YOUR GOAL. Please check every line of the listing for "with" and copy each line where it is found.

DATA SEGMENT.
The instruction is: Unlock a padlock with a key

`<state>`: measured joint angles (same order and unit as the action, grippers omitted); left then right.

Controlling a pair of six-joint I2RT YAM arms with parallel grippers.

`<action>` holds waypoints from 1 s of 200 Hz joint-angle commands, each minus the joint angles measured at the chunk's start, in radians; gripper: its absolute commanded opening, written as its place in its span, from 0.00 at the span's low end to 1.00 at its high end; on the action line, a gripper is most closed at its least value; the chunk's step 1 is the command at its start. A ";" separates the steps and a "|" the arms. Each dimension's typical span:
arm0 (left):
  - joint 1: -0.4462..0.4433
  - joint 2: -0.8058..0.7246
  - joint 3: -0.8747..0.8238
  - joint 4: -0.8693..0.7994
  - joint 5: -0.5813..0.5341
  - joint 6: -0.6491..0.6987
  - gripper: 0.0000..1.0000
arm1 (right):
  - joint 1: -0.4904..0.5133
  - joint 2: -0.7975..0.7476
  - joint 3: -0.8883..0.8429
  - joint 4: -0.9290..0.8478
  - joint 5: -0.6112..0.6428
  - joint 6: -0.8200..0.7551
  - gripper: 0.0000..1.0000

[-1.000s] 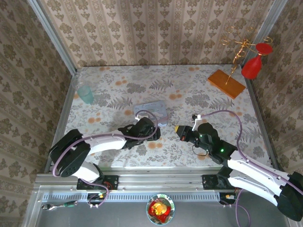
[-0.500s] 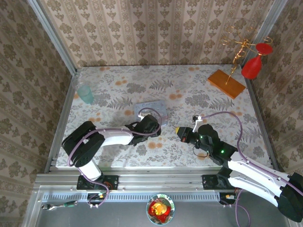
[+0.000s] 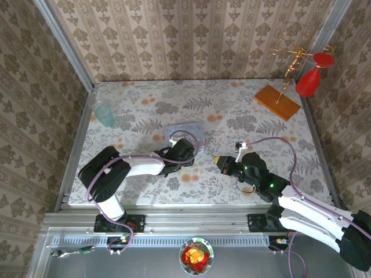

REPLY.
The instruction is: Unlock a padlock with a key
Controlling a pair of six-joint I2RT YAM arms with parallel grippers.

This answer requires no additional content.